The land kept telling me where to put my feet, though. Could it tell me where it was flat?
Only one way to find out.
Still with my head back, I closed my eyes and tried to let myself feel. My bobbed hair brushed against my bare shoulders, a tickling presence. The mountain air was cold against my skin, even though I didn't get chilled. The ground under my feet lived and breathed. Fungus and roots and little creeping things I had no names for grew and churned together in an endless, ancient, sultry dance. No piece of it stood alone.
Bedrock stone sprawled beneath that living blanket. The roots of trees shoved their way deeper into the stone like dandelions through asphalt, except that instead of searching for sunlight they were harpoons, deadly hunting weapons that cracked open stone like whalers killing whales. But the trees were mere newcomers, weeds in an old lot. The stone was untroubled by their hunger.
Stone obeyed the shifting earth and demanding sky, mountains scraping the heights and being worn away. Water and wind and trees and sun all conspired to grind the world down to a great flat plain, flat like the broad prairie to the west, deep soil and ceaseless wind. We were mountains. We would not submit to the water and wind and trees and sun. Not for eons. We would scrape the sky, cradle glaciers, endure—
This time, the sunlight managed to break me out of the Court's grasp. I blinked muzzily, the noontide sun dazzling my vision, and swayed on my feet.
Fuck. How long had I been standing there?
I didn't have a crick in my neck, and my feet didn't hurt. That didn't mean anything though. I could have been there for twelve hours or twelve days.
Tears stung my eyes. Was this my life now? Was I going to get caught up, over and over again, until I was as lost as the man whose hand was sticking out of the bedrock?
Standing still while the forest grows over me, tree after tree living and dying around me, the soil creeping up my calves to my thighs to my throat, the Court swallowing me whole—
"I am not going to go insane," I said out loud, so that I could hear a human voice. "I am going to walk north and a little west, and find whatever did this, and I'm going to undo it and fucking go home!" My voice cracked on the last words. I had to fight back more tears.
The whole thing sounded ridiculous when spoken out loud. I was going to—what? Find some sort of heartbeat of magic and make it let me go? It obviously wanted to incorporate me into itself. It was hungry.
My stomach rumbled at the reminder of the fact that I hadn't eaten for some amount of time. More than a day, but hopefully not much more.
In defiance of the yearning sensation pulling me north, I found a rock and sat facing in a different direction so I could dig through the backpack Gina had given me. To my surprise, it had a decent selection of food, and all of it was the sort of stuff that would keep. The sloshing had been from a large plastic water bottle, filled most of the way up with what proved to be clean water.

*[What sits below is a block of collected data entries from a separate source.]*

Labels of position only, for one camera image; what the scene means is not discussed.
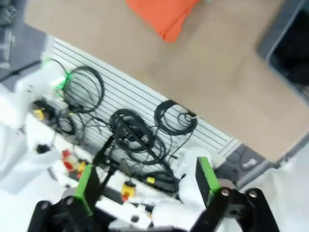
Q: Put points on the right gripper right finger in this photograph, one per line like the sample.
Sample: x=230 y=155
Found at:
x=205 y=178

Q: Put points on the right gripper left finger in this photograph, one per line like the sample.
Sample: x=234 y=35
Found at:
x=85 y=188

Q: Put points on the black garment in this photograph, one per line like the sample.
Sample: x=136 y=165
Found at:
x=297 y=53

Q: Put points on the orange garment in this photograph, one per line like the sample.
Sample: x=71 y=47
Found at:
x=164 y=17

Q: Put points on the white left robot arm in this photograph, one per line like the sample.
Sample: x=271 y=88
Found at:
x=21 y=96

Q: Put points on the red yellow emergency button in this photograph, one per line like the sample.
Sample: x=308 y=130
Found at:
x=68 y=164
x=128 y=191

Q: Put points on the grey plastic lattice basket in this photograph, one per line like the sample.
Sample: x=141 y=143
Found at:
x=265 y=52

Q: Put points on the white slotted base plate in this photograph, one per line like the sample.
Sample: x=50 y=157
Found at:
x=135 y=96

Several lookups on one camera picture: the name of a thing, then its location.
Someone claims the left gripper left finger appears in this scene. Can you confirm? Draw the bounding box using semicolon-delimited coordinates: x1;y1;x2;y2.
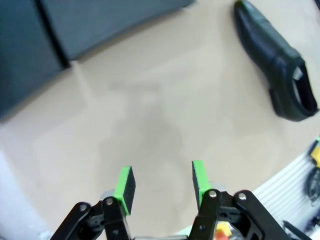
51;166;137;240

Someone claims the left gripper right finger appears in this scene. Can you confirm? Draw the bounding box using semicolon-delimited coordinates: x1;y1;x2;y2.
188;159;291;240

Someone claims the white ribbed panel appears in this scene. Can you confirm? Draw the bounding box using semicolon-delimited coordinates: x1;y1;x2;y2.
249;149;320;240

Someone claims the yellow plastic part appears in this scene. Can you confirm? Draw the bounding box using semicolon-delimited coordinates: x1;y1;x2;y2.
309;147;320;169

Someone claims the yellow emergency stop box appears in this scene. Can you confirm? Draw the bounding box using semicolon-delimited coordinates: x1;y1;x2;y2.
215;221;231;240

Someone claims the black metal shoe stand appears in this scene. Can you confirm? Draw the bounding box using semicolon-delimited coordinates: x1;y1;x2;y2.
37;0;196;61

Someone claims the black leather dress shoe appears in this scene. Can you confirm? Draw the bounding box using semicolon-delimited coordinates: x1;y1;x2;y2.
233;0;320;123

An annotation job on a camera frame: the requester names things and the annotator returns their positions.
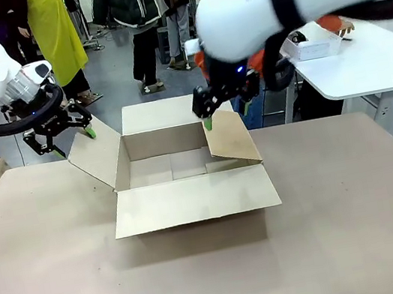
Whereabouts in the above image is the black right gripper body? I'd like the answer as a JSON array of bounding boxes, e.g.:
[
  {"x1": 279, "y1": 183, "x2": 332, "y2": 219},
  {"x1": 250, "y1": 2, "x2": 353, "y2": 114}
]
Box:
[{"x1": 201, "y1": 44, "x2": 265, "y2": 107}]

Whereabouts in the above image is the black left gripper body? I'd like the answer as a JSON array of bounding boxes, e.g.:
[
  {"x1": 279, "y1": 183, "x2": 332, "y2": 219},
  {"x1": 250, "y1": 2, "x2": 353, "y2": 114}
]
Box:
[{"x1": 20, "y1": 99, "x2": 77, "y2": 143}]

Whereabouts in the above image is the brown cardboard shipping box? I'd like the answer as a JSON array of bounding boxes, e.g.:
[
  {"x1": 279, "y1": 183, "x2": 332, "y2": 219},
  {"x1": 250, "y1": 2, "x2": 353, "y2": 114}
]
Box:
[{"x1": 60, "y1": 82, "x2": 289, "y2": 276}]

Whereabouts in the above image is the person's left forearm orange sleeve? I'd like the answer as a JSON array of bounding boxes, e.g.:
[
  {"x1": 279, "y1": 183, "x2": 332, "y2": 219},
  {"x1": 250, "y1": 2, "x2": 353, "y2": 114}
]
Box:
[{"x1": 313, "y1": 11, "x2": 347, "y2": 35}]

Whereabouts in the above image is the white flat box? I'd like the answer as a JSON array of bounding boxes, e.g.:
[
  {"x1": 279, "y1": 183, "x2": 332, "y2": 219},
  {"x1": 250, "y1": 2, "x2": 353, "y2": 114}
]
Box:
[{"x1": 280, "y1": 26, "x2": 345, "y2": 65}]

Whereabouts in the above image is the person's left hand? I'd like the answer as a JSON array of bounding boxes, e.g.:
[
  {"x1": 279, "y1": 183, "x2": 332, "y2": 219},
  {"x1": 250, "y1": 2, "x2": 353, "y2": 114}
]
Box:
[{"x1": 336, "y1": 17, "x2": 357, "y2": 38}]

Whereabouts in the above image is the person in orange hoodie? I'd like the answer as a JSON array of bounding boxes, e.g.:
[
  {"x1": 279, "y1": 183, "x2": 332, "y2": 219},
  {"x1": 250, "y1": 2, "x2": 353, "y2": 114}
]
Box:
[{"x1": 183, "y1": 0, "x2": 362, "y2": 139}]

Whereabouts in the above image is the person in grey trousers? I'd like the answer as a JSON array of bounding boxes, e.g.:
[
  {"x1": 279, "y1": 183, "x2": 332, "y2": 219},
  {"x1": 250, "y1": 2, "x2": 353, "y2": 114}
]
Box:
[{"x1": 156, "y1": 0, "x2": 213, "y2": 70}]

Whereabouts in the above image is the person in yellow apron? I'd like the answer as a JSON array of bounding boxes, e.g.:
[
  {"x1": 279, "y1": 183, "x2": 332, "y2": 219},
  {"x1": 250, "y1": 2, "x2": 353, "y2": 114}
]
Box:
[{"x1": 24, "y1": 0, "x2": 97, "y2": 110}]

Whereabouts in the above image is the person in dark puffer jacket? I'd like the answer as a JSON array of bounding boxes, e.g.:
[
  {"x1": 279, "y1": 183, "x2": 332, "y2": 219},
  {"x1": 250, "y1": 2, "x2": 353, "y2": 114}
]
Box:
[{"x1": 89, "y1": 0, "x2": 182, "y2": 98}]

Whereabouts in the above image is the white table with rounded corner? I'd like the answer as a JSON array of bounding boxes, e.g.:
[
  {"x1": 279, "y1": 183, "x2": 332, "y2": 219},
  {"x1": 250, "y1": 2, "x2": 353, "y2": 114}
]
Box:
[{"x1": 269, "y1": 11, "x2": 393, "y2": 161}]

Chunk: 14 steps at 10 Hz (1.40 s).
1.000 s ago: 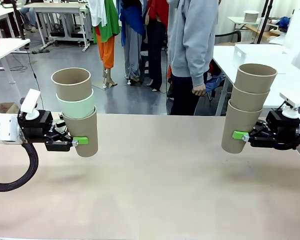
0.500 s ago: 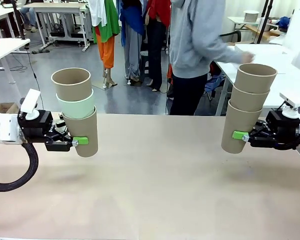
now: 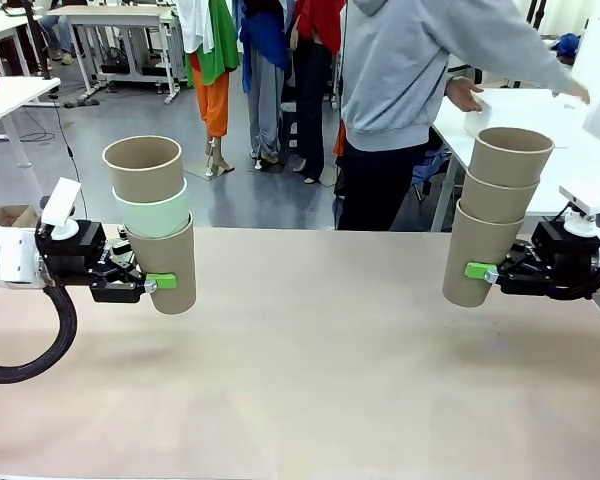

I hadn't felt hungry until I'd faced down food, but now I was ravenous. I tore into my supplies with no regard for the future. A paper sleeve of wheat crackers, a jar of fig preserves, and a whole wheel of cheese vanished in service to my stomach. I almost ate the second cheese wheel before deciding that maybe I should keep some food for later. Not feeling hungry seemed like a bad thing if I could still eat.
Ugh, that was an unpleasant thought. I didn't want to have to measure my humanity by my ability to conduct basic biological processes.